Disaat saya berhasil menerapkan keyakinan kelas perasaan saya merasa senang karena murid menjalankan aturan bukan karena paksaan tetapi karena kesadaran dan motivasi intrinsik, hal inilah yang mendorong murid-murid tetap semangat menjalankannya. Namun dalam menjalankan keyakinan kelas dalam pembelajaran saya tidak selamanya mulus, pasti ada kendala dan hambatan yang menghalanginya, maka perlu tuntunan seterusnya oleh saya agar murid kembali ingat dan berkomitmen dengan keyakinan kelasnya tersebut.
      Sebelum saya mempelajari modul 1.4 pada pendidikan guru penggerak, saya tidak pernah menerapkan segitiga restitusi, sebab saya mengenal segitiga restitusi dari pendidikan guru penggerak ini. Saya guru Bimbingan dan Konseling (BK) tentu saja apa yang saya lakukan terkait konseling kepada murid, sesungguhnya telah saya terapkan makna dari segitiga restitusi meskipun dengan istilah yang berbeda. Artinya saya menjalani keterampilan konseling dan pendekatan konseling sesuai teori-teori konseling baik pada aliran konvensional maupun aliran post modern, yang intinya hampir sama dengan teori-teori konseling yang saya pelajari.

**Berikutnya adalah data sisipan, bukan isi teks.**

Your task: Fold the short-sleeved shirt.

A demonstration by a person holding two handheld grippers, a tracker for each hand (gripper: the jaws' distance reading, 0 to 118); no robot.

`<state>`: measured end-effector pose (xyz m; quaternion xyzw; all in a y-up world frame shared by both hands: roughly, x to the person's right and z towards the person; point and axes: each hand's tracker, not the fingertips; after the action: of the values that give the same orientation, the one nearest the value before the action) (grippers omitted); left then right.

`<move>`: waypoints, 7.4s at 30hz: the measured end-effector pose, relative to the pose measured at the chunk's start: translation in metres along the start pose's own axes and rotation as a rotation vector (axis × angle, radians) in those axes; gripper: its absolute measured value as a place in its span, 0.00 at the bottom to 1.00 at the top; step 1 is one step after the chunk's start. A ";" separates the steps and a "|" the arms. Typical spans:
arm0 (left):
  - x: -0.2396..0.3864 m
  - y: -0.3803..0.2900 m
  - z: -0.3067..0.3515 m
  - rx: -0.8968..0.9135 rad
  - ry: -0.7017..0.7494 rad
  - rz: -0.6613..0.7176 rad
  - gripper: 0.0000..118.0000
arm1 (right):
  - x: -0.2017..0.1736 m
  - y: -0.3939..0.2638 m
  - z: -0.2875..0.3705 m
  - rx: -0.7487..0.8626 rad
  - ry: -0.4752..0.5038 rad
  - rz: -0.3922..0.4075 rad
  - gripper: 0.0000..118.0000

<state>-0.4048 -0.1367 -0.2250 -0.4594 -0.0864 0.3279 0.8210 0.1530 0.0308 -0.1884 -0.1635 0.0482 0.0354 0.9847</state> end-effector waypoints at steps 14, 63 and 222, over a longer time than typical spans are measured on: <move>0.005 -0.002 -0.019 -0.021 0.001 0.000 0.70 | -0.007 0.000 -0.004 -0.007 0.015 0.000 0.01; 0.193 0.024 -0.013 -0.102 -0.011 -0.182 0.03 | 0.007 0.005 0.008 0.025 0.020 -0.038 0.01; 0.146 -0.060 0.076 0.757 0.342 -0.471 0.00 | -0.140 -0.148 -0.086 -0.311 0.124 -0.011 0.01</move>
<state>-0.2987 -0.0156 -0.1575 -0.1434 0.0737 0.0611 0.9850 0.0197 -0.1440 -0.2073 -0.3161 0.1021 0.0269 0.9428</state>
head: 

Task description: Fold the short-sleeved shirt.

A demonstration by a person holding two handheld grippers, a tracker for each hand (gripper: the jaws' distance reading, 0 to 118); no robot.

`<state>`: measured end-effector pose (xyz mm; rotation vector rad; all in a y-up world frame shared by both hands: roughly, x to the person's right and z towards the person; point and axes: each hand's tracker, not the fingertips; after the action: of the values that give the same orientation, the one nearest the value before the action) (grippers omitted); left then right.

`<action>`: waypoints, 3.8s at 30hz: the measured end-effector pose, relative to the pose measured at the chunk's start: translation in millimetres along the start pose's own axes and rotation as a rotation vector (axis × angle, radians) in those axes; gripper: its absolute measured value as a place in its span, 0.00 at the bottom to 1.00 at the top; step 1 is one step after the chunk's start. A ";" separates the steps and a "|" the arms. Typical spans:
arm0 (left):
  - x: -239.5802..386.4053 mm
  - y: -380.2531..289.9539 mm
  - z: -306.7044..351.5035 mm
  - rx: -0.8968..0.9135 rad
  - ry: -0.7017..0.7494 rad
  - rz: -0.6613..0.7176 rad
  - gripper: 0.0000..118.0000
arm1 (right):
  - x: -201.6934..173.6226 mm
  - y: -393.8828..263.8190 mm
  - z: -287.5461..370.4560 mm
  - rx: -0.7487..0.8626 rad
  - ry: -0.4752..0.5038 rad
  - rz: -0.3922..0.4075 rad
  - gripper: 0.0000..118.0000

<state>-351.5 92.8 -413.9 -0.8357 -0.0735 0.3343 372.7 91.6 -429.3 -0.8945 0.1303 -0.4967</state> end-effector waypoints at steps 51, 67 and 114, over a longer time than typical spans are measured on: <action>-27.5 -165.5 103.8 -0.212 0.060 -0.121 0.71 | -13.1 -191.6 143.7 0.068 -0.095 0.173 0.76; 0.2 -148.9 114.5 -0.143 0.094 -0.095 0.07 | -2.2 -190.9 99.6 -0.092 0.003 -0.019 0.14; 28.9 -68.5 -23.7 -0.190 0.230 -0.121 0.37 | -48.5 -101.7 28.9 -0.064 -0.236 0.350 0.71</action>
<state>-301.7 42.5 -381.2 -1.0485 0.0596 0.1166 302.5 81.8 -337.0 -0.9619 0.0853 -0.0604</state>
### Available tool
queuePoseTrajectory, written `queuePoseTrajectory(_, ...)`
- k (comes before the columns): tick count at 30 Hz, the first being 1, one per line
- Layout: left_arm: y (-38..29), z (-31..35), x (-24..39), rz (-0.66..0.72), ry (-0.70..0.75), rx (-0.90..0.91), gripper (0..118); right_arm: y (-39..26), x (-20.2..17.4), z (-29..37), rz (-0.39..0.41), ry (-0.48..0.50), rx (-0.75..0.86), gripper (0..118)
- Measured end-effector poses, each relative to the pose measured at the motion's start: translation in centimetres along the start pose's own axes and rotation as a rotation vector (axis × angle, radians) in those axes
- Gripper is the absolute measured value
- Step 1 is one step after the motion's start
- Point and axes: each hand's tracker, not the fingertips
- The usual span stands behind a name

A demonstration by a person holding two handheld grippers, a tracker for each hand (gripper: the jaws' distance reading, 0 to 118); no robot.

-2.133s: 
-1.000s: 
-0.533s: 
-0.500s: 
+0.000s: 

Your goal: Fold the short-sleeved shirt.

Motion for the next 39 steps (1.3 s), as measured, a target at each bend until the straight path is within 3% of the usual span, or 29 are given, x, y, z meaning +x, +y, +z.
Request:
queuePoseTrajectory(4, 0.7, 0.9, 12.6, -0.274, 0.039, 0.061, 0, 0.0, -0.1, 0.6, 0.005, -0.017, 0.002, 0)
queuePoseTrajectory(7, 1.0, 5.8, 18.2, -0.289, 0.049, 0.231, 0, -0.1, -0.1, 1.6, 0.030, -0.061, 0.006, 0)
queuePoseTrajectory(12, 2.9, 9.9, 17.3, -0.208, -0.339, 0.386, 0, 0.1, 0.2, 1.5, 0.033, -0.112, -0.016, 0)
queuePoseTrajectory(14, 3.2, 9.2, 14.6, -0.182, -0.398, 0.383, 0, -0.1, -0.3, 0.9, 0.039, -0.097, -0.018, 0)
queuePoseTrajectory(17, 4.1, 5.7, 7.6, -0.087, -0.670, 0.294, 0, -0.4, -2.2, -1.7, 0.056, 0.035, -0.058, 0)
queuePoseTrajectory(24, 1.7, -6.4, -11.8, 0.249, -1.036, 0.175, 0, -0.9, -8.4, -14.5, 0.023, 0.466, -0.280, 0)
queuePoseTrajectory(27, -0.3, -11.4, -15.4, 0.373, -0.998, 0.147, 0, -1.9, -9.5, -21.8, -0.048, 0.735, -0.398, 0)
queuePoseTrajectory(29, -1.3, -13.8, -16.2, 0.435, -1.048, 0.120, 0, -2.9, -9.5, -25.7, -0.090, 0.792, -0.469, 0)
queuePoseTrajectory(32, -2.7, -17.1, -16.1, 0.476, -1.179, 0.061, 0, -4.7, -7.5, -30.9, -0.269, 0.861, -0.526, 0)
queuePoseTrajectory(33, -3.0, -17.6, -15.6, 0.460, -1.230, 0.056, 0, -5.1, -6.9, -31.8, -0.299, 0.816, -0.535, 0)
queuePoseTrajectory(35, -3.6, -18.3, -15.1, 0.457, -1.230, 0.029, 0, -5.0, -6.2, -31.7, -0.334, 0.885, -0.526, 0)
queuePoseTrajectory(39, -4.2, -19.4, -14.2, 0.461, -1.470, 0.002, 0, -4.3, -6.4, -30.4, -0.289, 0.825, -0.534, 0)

      Dalam menjalankan segitiga restitusi saya ikuti tahapannya dari awal hingga akhir ditambah dengan keterampilan konseling seperti atending, paraphrase, refleksi perasaan, konfontrasi dan lain sebagainya yang pada hakikatnya sama yaitu membantu murid dalam memecahkan masalah. Prinsipnya bimbingan dan konseling yaitu bantuan yang diberikan kepada murid di bidang pribadi, belajar, sosial, dan karir untuk memecahkan masalah agar terwujud kemandirian dan untuk mengembangkan minat dan potensi murid. Oleh sebab itu BK selaras dengan segitiga restitusi sehingga saya dengan mudah melaksanakannya.
      Selain konsep-konsep budaya positif yang saya pelajari di modul, maka perlu saya usulkan untuk menambahkan konsep tentang tipe kepribadian manusia, kita melihat murid bermasalah atau melakukan kesalahan tidak hanya berdasarkan pada kebutuhan dasarnya dan fase perkembangan manusia saja, namun hendaknya mengetahui bahwa manusia mempunyai tipe atau karakter kepribadian menurut para ahli yang dapat mempengaruhi tingkah lakunya. Dengan kita mempelajari tipe-tipe kepribadian manusia maka jangkauan wawasan kita akan semakin luas dalam mewujudkan budaya positif di kelas / sekolah.
      Kesimpulannya, budaya positif dapat diwujudkan jika semua stake holder di sekolah mempunyai visi dan prespektif yang sama. Untuk menyamakan visi tentang displin positif dan keyakinan kelas perlu adanya sosialisasi terlebih dahulu agar terjadi pemahaman yang sama. Inilah peran sentral Guru penggerak (GP) yaitu mempengaruhi massa di sekolah dengan gerakannya. GP yang bergerak tidak hanya mempengaruhi murid tapi yang terpenting mempengaruhi rekan sejawatnya agar mengaplikasikan teori-teori pembelajaran dalam PGP yang telah diimbaskan. Peran kepala sekolah juga sangat besar pengaruhnya dalam mendukung pergerakan GP di sekolah dengan inkuiri apresiatifnya. Setelah semuanya sepaham dan se-visi maka tinggal melanjutkannya dengan kebiasaan-kebiasaan yang mewujudkan karakter sehingga tercipta budaya positif.